Judge Wolfson is expected to eventually establish a “bellwether” program, where small groups of representative cases will be prepared for early trial dates, to help gauge how federal juries are likely to respond to certain evidence and testimony that is likely to be repeated throughout the litigation.
Talcum Powder Litigation Documents Worry Investors
As the discovery process on thousands of cases has proceeded, recent reports suggest that investors have become worried about the damaging effect of internal documents uncovered, which may damage Johnson & Johnson’s stock value. Following a recent report by financial analysts warning of the coming revelations, Johnson & Johnson’s stock value dropped 5% on Monday.
The concerns focus on a belief that the documents will reveal what Johnson & Johnson actually knew about talcum powder ovarian cancer risks, as well as risks of asbestos-like properties that could cause mesothelioma; a form of lung cancer that is usually fatal.
Some damaging documents have already been released as part of the ongoing litigation. Documents unsealed in September revealed that Johnson & Johnson was concerned about the presence of asbestos in talcum powder decades ago. The report suggests more such memos are on the way.
In a May 1974 memo, an official at the Windsor Mine in Vermont called for the use of citric acid to combat potential chrysotile asbestos in talc from the mine.
Johnson & Johnson has countered the revelation of the documents by indicating that no traces of asbestos have been found in its talc powder in tests dating back to 1972. Another memo unsealed by the court showed that the company told its employees to tell those with concerns that no asbestos has been found in its products and that none ever will.
Concerns about the link between mesothelioma and talc powder stretch back decades, with local health officials in Baltimore requesting that the FDA investigate asbestos in talc powder as far back as 1972.
In April 2016, Colgate-Palmolive was ordered to pay $1.4 million to a woman diagnosed with mesothelioma after exposure to Cashmere Bouquet talc powder. Colgate-Palmolive reached an undisclosed settlement in November over another talcum powder asbestos claim. Another talc mesothelioma trial in November, involving claims against Johnson & Johnson, ended in a defense verdict.
In December, a California jury awarded $17.57 million in compensatory damages and another $4.6 million in punitive damages to the family of a man who died of mesothelioma in 2016 after years of exposure to talc.

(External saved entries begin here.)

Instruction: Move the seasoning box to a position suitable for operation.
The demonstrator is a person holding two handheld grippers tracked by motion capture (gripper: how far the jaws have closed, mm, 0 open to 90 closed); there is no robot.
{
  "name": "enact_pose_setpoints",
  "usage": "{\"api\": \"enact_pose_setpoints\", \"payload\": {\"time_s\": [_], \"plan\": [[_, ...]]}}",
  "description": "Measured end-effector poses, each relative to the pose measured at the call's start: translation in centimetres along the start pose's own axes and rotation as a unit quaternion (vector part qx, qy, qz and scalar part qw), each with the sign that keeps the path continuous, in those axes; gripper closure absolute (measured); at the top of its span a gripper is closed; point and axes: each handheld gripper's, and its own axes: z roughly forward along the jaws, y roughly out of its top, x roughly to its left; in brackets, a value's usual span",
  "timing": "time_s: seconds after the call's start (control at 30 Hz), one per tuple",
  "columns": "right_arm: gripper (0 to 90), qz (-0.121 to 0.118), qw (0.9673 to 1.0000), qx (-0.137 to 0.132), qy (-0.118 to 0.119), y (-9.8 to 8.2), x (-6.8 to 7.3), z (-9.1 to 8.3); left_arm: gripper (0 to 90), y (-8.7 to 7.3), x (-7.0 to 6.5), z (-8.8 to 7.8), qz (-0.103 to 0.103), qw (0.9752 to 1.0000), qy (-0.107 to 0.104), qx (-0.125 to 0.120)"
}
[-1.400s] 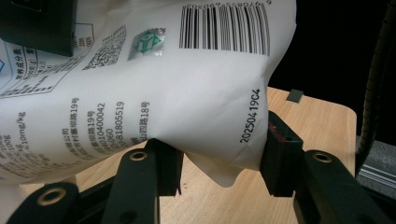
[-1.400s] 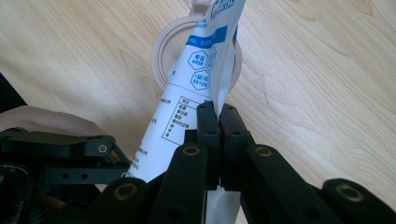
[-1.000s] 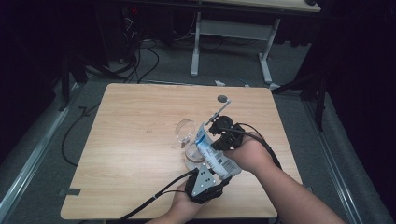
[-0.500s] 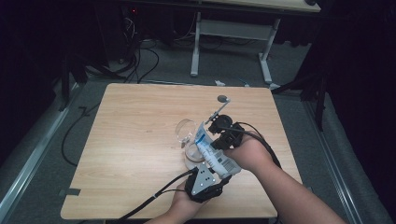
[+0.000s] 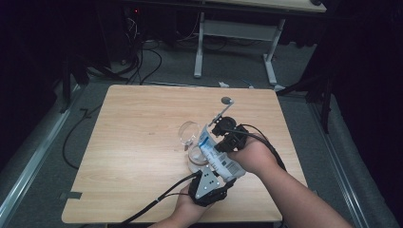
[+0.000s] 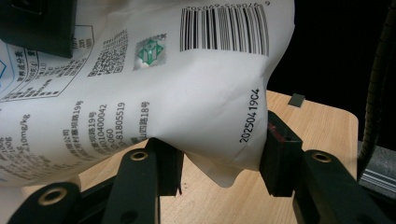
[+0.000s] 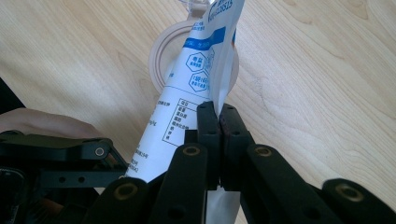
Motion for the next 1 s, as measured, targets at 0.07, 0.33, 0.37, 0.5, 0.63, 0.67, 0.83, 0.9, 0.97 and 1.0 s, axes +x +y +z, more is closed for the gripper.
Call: {"api": "enact_pose_setpoints", "payload": {"time_s": [0.07, 0.33, 0.37, 0.5, 0.63, 0.67, 0.83, 0.9, 0.97, 1.0], "plan": [[89.4, -0.002, 1.0, 0.001, 0.0, 0.04, 0.03, 0.07, 56.9, -0.02, 0.02, -0.03, 0.001, 1.0, 0.0, 0.0], [89.3, -0.002, 1.0, 0.0, 0.0, 0.04, 0.02, -0.06, 56.9, 0.06, -0.01, -0.04, 0.001, 1.0, -0.001, -0.002], [89.4, -0.002, 1.0, 0.0, 0.0, 0.03, 0.01, -0.07, 56.9, 0.06, -0.02, -0.03, 0.001, 1.0, -0.001, -0.003], [89.4, 0.0, 1.0, 0.002, 0.0, -0.02, -0.02, -0.01, 57.0, 0.04, -0.06, 0.0, 0.0, 1.0, -0.001, -0.001], [89.3, 0.0, 1.0, 0.002, 0.002, -0.02, -0.03, 0.07, 57.0, 0.01, -0.07, 0.03, 0.001, 1.0, -0.002, -0.001], [89.4, -0.001, 1.0, 0.002, 0.002, -0.02, -0.03, 0.08, 57.0, 0.02, -0.06, 0.03, 0.001, 1.0, -0.002, -0.001], [89.3, -0.002, 1.0, 0.002, 0.001, 0.05, -0.07, 0.1, 57.0, 0.05, 0.0, 0.04, 0.0, 1.0, -0.001, -0.002], [89.4, -0.004, 1.0, 0.001, 0.0, 0.08, -0.11, 0.14, 57.1, 0.08, 0.02, 0.06, 0.0, 1.0, -0.001, -0.003], [89.3, -0.002, 1.0, 0.002, 0.001, 0.11, -0.11, 0.14, 57.2, 0.12, 0.06, 0.06, 0.0, 1.0, -0.001, -0.003], [89.4, 0.0, 1.0, 0.001, 0.001, 0.13, -0.11, 0.12, 57.2, 0.15, 0.08, 0.05, 0.0, 1.0, -0.001, -0.003]]}}
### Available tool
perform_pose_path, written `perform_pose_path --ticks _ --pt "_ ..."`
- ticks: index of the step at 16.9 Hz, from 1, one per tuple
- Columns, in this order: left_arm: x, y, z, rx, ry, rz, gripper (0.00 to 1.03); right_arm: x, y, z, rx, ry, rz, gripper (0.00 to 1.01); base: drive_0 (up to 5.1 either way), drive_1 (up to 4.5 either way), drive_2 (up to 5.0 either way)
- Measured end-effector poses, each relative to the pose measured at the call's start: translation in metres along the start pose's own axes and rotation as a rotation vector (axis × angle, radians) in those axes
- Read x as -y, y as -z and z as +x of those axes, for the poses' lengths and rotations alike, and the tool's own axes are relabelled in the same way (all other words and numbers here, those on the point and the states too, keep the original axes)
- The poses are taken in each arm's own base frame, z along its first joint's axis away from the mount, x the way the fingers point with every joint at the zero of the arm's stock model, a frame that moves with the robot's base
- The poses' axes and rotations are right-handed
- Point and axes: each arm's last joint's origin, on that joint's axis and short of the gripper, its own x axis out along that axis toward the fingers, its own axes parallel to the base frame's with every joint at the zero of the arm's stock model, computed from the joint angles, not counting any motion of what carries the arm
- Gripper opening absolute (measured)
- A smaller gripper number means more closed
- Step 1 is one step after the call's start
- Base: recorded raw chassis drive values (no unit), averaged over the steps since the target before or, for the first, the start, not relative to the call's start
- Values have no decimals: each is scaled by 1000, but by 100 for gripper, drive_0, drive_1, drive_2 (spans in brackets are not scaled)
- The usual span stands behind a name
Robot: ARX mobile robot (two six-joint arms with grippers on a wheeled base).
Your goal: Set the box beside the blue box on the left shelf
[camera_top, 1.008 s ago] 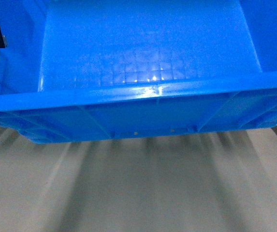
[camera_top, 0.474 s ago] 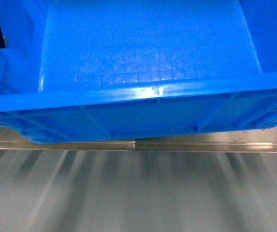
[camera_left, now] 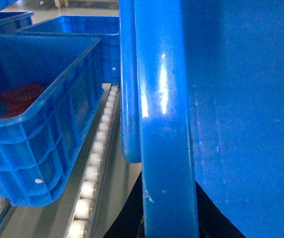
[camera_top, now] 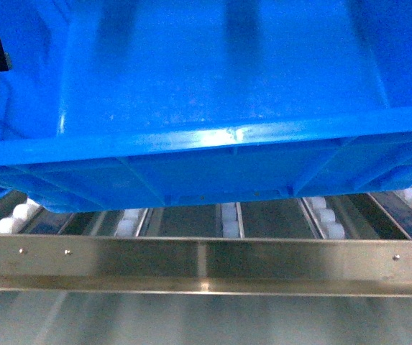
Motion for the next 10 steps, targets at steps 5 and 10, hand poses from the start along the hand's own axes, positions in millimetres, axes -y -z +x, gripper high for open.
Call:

Over the past two years, talcum powder ovarian cancer trials have also resulted in staggering liability for Johnson & Johnson, with separate juries indicating that the company should pay $72 million in February 2016, $55 million in May 2016, $70 million in November 2016, $110 million in May 2017 and $417 million in August 2017.
While Johnson & Johnson is pursuing appeals in those cases and refusing to negotiate talcum powder settlements for women diagnosed with ovarian cancer, some analysts suggest that the recent verdicts may be a sign of future problems for the manufacturer, due to signs that juries find Johnson & Johnson’s trial defense lacking in credibility.